> PROVIDED MATERIAL
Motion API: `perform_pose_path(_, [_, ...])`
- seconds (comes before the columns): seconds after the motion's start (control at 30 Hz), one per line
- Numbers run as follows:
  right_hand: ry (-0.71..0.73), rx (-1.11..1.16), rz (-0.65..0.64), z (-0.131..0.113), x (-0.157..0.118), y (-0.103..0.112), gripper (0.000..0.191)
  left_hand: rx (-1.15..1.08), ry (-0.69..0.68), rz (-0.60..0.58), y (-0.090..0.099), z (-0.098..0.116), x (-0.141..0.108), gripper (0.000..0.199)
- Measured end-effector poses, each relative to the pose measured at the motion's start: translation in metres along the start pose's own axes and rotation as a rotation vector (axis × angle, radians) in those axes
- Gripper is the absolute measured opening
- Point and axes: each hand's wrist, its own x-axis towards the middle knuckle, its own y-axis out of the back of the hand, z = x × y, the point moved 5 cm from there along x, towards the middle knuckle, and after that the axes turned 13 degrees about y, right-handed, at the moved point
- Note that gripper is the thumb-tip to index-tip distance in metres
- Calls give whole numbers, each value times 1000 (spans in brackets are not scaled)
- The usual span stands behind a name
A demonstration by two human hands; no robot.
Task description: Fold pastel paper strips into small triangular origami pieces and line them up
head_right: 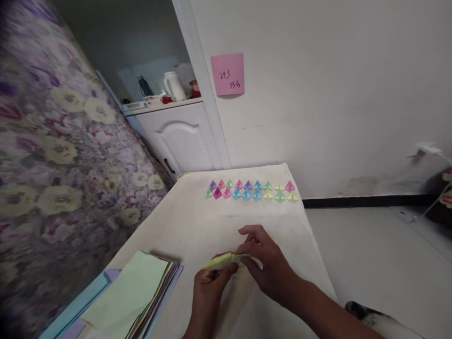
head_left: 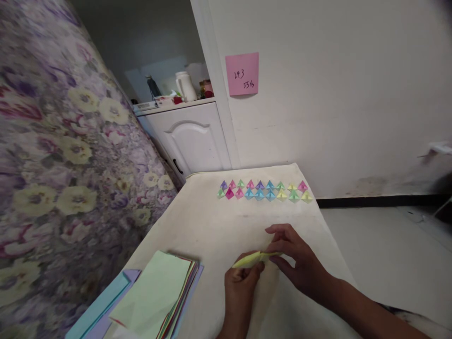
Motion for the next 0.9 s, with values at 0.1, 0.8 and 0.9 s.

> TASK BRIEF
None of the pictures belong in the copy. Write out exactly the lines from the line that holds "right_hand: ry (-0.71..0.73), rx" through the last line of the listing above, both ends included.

> FINISHED TASK
  right_hand: ry (-0.71..0.73), rx (-1.11..1.16), rz (-0.65..0.64), z (-0.131..0.113), x (-0.157..0.118), y (-0.103..0.112), gripper (0.000..0.191)
  left_hand: rx (-1.15..1.08), ry (-0.69..0.68), rz (-0.60..0.58), y (-0.090..0.099), z (-0.098..0.116), x (-0.141..0.108), gripper (0.000..0.199)
- Measured end-effector poses, each relative to the pose measured at the motion's start: translation in metres along the start pose's own axes and rotation as a rotation vector (axis × angle, radians) in those axes
- Gripper is the absolute measured opening
- Point and axes: each hand's wrist, its own x-axis towards the middle knuckle, its own y-axis out of the back of the hand, z = x × y, the point moved 5 cm from there along x, towards the middle knuckle, and after that the axes turned 13 degrees about y, right-handed, at the moved point
- Note that gripper is the thumb-tip to index-tip distance in metres
- Calls give whole numbers, each value times 1000 (spans in brackets are not scaled)
- The usual span stands behind a name
A demonstration by two human hands; no robot.
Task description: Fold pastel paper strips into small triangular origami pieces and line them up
head_right: 
head_left: 
Motion for the next 0.9 s, with values at 0.1, 0.8 and 0.9 s.

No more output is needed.